真夏に炎天下で駐車すると、車内温度は瞬く間に危険な水準まで上昇する。サンシェードを使えば車内が涼しくなると思われがちだが、その役割は車内の空気を冷やすことではなく、直射日光が当たる部分の温度上昇を抑えることにある。JAFの実験では、4時間駐車時の車内最高温度は、無対策で52度、サンシェード使用でも50度と、差はわずか2度にとどまった。

一方、ダッシュボードの温度は、無対策で79度まで上昇したのに対し、サンシェード使用車では52度に抑えられた。ステアリングやシートが熱くて触れない状況が減り、シートベルトやチャイルドシートのバックルのやけど防止にもつながる。ダッシュボードや樹脂部品、革調素材の変色やひび割れも防げるため、内装材の保護という点でもサンシェードは欠かせない。

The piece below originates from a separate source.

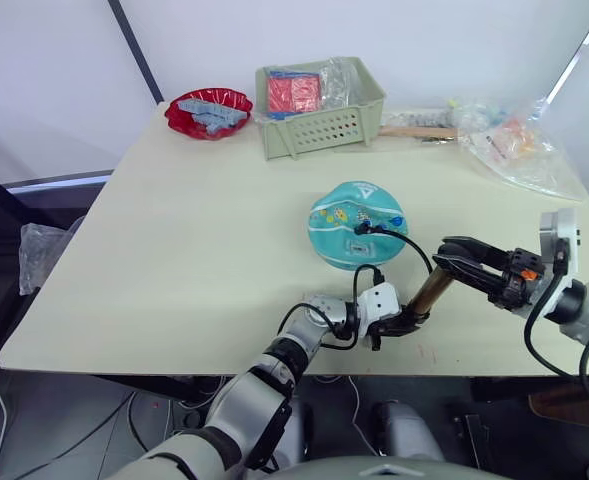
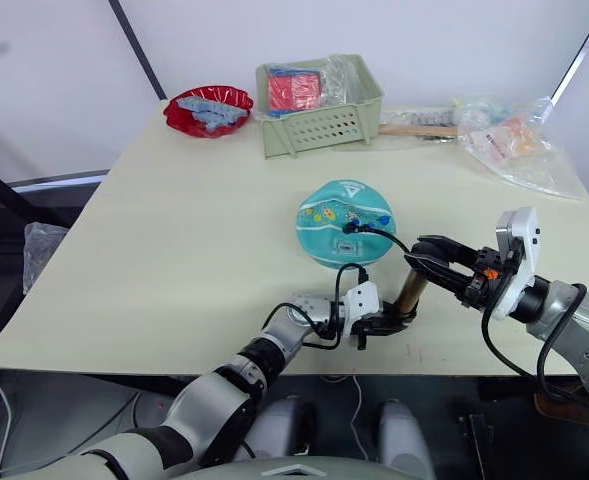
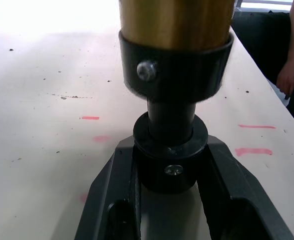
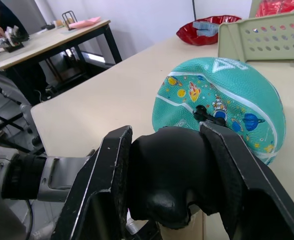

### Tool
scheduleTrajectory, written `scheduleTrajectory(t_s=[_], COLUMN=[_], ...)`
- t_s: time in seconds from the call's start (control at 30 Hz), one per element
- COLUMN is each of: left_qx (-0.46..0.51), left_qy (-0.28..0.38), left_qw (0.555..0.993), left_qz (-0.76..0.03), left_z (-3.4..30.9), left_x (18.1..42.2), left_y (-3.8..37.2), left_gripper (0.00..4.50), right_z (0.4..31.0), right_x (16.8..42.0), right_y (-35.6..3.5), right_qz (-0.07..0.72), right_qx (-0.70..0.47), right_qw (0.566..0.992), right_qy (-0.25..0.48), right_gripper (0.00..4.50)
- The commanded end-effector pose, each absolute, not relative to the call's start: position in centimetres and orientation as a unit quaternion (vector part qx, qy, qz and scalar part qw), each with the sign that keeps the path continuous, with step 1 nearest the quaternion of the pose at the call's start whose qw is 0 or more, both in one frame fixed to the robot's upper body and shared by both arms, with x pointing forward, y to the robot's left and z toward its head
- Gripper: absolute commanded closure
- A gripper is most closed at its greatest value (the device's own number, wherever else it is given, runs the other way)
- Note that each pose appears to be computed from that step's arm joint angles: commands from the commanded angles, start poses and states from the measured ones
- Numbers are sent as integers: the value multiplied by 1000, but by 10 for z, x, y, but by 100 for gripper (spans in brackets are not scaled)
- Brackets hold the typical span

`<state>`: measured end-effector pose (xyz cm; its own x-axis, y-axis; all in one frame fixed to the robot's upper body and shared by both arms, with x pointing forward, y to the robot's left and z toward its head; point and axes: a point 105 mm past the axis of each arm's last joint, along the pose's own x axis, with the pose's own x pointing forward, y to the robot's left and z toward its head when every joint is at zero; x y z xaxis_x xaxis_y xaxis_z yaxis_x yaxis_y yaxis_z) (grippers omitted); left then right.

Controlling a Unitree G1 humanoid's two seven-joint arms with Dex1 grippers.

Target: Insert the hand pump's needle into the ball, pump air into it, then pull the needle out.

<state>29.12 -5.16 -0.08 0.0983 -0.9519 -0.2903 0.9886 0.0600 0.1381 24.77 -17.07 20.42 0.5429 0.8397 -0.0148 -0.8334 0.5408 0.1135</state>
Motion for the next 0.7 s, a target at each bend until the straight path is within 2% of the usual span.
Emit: scheduleTrajectory(t_s=[0.03,0.13,0.33,0.6,0.7], left_qx=[173,180,167,158,159], left_qy=[110,114,116,117,116], left_qw=[725,727,719,716,718], left_qz=[-657,-652,-665,-669,-668], left_z=[-25,-27,-27,-27,-28], left_x=[288,289,285,281,281], left_y=[-39,-37,-38,-38,-39], left_gripper=[347,347,347,347,347], right_z=[296,312,324,320,310], right_x=[231,227,225,226,228], right_y=[-191,-192,-193,-195,-192], right_qz=[489,494,497,500,503], right_qx=[-15,-12,-3,8,18], right_qw=[867,863,861,861,861], right_qy=[-93,-102,-109,-90,-72], right_gripper=[285,285,285,285,285])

窓を少し開ける方法もあるが、JAFの実験では窓を開けた車の車内最高温度も45度で、依然として耐え難い水準だった。窓を開けたまま車を離れると防犯上のリスクもある。そこで役立つのが、スマートキーの解錠ボタン長押しで窓を開けられる「ウインドウリモート開閉機能」だ。トヨタや日産など一部車種にあるが、初期設定では無効な場合が多く、販売店での設定が必要になる。

乗車後は、窓を閉めてエアコンをつけるより、窓を全開にして走り始めるほうが効率的だ。エアコンを外気導入・最低温度にして熱気を逃がした後、窓を閉めて内気循環に切り替えるとよい。JAFの実験では、この方法で55度あった車内温度が5分で28度まで下がった。サンシェードの役割を正しく理解し、換気の工夫と併用することが重要だ。